Os
portugueses têm cada vez menos filhos. E pelo andar da carruagem, deixará
mesmo de haver gente lusa no planeta. Urge apoiar a maternidade.
Cristina casou relativamente tarde, aos 35 anos. Sempre sonhou com uma casa
cheia de filhos e toda a zaragata que isso implica. Queria pelo menos
quatro, mas não é fácil dobrar o destino à nossa vontade. Hoje, já perto de
fazer 40 anos, Cristina tem uma filha, a Leonor, de um ano, e não há planos
para mais.
"São várias as razões, cada qual com o seu peso. Primeiro, casei tarde, já
com uma carreira profissional assegurada - pensava eu! Já tinha portanto o
bichinho do trabalho e a independência financeira, da qual é difícil abrir
mão. Depois, o meu marido já era pai de três filhos quando o conheci, ou
seja, ele é que tem o meu número ideal de filhos... E, por fim, fui mãe
muito tarde, aos 38 anos.
Na altura, tinha o meu escritório em casa e pude dar toda a atenção
do mundo à Leonor. Para ter mais filhos, só num país ideal, onde existisse
de facto o trabalho em part-time, onde não fosse penalizada na minha
carreira e conseguisse manter o meu actual nível de vida e uma casa tão boa
como esta que tenho, mas com mais divisões", idealiza.
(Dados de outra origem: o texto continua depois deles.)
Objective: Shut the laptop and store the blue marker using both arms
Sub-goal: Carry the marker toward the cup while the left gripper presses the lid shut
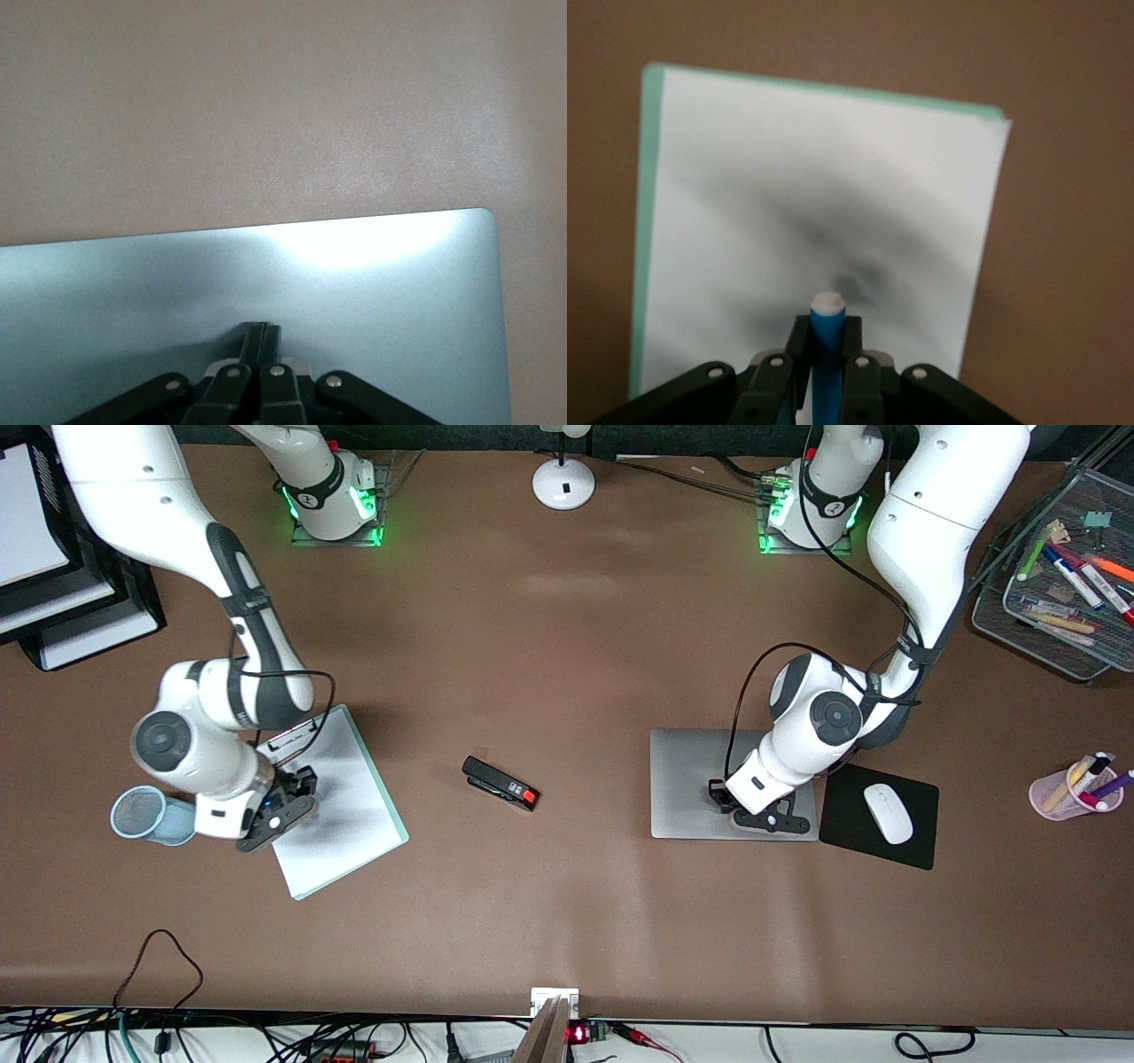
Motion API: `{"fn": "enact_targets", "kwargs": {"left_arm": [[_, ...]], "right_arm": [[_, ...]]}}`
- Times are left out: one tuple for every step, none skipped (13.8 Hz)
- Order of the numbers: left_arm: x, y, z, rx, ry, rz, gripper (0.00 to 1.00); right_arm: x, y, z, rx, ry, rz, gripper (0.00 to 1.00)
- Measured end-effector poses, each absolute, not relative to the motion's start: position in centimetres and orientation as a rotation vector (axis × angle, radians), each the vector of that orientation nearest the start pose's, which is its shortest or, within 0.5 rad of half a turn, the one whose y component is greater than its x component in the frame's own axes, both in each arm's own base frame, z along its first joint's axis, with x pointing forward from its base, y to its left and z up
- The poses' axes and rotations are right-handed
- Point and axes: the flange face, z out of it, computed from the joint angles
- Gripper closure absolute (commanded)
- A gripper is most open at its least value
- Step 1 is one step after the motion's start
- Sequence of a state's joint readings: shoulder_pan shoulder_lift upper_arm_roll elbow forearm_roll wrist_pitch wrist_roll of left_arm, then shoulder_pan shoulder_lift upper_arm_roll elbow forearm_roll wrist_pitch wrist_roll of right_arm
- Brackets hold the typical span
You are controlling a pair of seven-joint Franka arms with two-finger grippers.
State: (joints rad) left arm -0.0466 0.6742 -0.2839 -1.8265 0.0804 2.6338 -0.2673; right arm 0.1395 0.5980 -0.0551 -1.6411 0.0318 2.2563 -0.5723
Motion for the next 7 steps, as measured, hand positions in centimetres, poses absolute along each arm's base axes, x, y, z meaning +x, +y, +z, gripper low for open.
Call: {"fn": "enact_targets", "kwargs": {"left_arm": [[63.0,-20.3,18.8,-3.303,0.094,-0.190,1.00],[63.0,-20.3,18.5,-3.306,0.092,-0.198,1.00],[63.1,-20.3,18.5,-3.309,0.090,-0.214,1.00],[63.1,-20.3,18.4,-3.310,0.088,-0.224,1.00],[63.2,-20.3,18.4,-3.311,0.087,-0.230,1.00],[63.2,-20.3,18.4,-3.311,0.086,-0.235,1.00],[63.3,-20.2,18.5,-3.311,0.083,-0.240,1.00]], "right_arm": [[69.5,6.3,29.4,-2.988,-0.990,-0.050,1.00],[70.2,6.0,31.3,-2.992,-0.981,-0.075,1.00],[70.6,5.5,32.5,-2.998,-0.970,-0.097,1.00],[70.9,4.9,33.4,-3.003,-0.965,-0.116,1.00],[71.0,4.5,34.2,-3.003,-0.973,-0.131,1.00],[71.0,4.3,34.9,-2.999,-0.987,-0.143,1.00],[71.0,4.0,35.6,-2.994,-1.002,-0.154,1.00]]}}
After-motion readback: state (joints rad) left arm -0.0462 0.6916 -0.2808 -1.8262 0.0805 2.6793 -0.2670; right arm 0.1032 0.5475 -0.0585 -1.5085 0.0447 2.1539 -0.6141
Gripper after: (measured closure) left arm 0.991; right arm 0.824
Portugal não cumpre,
de facto, um único dos requisitos acima mencionados. As ajudas às famílias
numerosas são parcas, para não dizer inexistentes, e o subsídio a empresas
que promovam o part-time, por exemplo, nem sequer é posto em discussão. Na
sociedade de hoje, com os contratos laborais cada vez mais precários, são
poucos os que se arriscam a sair do mercado de trabalho para se dedicar mais
aos filhos ou a ter mais filhos. O Índice Sintético de Fecundidade (número
médio de filhos por mulher em idade fecunda, dos 15 aos 49 anos), entre nós,
é de 1,5. Mas para renovar as gerações, seriam precisos pelo menos 2,1
filhos por mulher. E se tivermos em conta apenas os filhos de mulheres
portuguesas, não chegamos à média de um. É graças aos filhos dos
estrangeiros, principalmente dos africanos, que estamos a meio da tabela
europeia. Nem tão poucos como em Itália (1,25 por mulher), nem tantos como
nos países do topo da tabela, França e Irlanda, com 1,89 filhos por mulher
(dados do Eurostat). A França, que nos anos 80 viu a sua taxa de natalidade
atingir níveis preocupantes em relação ao futuro e ao pagamento das
reformas, conseguiu, graças a grandes campanhas e benefícios, reverter a
curva descendente da natalidade. Mas, para que tal aconteça por cá, é
preciso que o Governo acorde... Se continuar assim, daqui a meio século
haverá menos um milhão de portugueses do que hoje.
Tendo em vista as finanças portuguesas, ninguém está a pedir ao
Estado que faça como o Canadá, que paga um salário ao cônjuge que optar por
ficar em casa. Mas ainda há muito espaço de manobra.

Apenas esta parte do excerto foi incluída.